» THE DATA:
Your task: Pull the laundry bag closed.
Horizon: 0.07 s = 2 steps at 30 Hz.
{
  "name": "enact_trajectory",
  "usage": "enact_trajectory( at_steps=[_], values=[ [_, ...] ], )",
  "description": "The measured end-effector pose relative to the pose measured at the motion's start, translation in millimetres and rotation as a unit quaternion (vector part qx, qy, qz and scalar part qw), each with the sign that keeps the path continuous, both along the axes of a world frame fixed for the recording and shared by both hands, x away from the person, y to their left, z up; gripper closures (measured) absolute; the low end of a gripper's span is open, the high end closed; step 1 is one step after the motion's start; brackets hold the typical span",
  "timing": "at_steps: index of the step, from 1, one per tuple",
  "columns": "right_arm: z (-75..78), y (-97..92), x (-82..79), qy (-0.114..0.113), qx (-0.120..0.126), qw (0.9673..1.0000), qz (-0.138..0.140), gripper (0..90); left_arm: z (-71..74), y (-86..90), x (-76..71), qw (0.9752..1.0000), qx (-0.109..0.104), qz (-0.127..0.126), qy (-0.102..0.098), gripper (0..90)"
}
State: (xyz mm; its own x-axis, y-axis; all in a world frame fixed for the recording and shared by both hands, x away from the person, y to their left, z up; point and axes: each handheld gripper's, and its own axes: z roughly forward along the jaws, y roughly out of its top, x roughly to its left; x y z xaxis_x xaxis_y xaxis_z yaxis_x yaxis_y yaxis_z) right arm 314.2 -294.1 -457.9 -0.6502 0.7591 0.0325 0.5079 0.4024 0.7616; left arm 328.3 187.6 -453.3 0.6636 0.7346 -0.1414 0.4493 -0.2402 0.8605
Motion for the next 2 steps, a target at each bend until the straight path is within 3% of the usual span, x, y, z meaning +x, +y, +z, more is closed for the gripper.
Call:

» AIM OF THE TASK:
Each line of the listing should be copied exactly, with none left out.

» TASK RESPONSE:
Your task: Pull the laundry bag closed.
Horizon: 0.07 s = 2 steps at 30 Hz.
{
  "name": "enact_trajectory",
  "usage": "enact_trajectory( at_steps=[_], values=[ [_, ...] ], )",
  "description": "The measured end-effector pose relative to the pose measured at the motion's start, translation in millimetres and rotation as a unit quaternion (vector part qx, qy, qz and scalar part qw), each with the sign that keeps the path continuous, both along the axes of a world frame fixed for the recording and shared by both hands, x away from the person, y to their left, z up; gripper closures (measured) absolute; the low end of a gripper's span is open, the high end closed; step 1 is one step after the motion's start; brackets hold the typical span",
  "timing": "at_steps: index of the step, from 1, one per tuple",
  "columns": "right_arm: z (-75..78), y (-97..92), x (-82..79), qy (-0.114..0.113), qx (-0.120..0.126), qw (0.9673..1.0000), qz (-0.138..0.140), gripper (0..90); left_arm: z (-71..74), y (-86..90), x (-76..71), qw (0.9752..1.0000), qx (-0.109..0.104), qz (-0.127..0.126), qy (-0.102..0.098), gripper (0..90)"
}
State: (xyz mm; its own x-axis, y-axis; all in a world frame fixed for the recording and shared by both hands, x away from the person, y to their left, z up; point and axes: each handheld gripper's, and its own axes: z roughly forward along the jaws, y roughly out of its top, x roughly to its left; x y z xaxis_x xaxis_y xaxis_z yaxis_x yaxis_y yaxis_z) right arm 314.2 -294.1 -457.9 -0.6502 0.7591 0.0325 0.5079 0.4024 0.7616; left arm 328.3 187.6 -453.3 0.6636 0.7346 -0.1414 0.4493 -0.2402 0.8605
Motion for the next 2 steps, a target at each bend until the straight path is within 3% of the usual span, x, y, z meaning +x, +y, +z, more is closed for the gripper.
Call:

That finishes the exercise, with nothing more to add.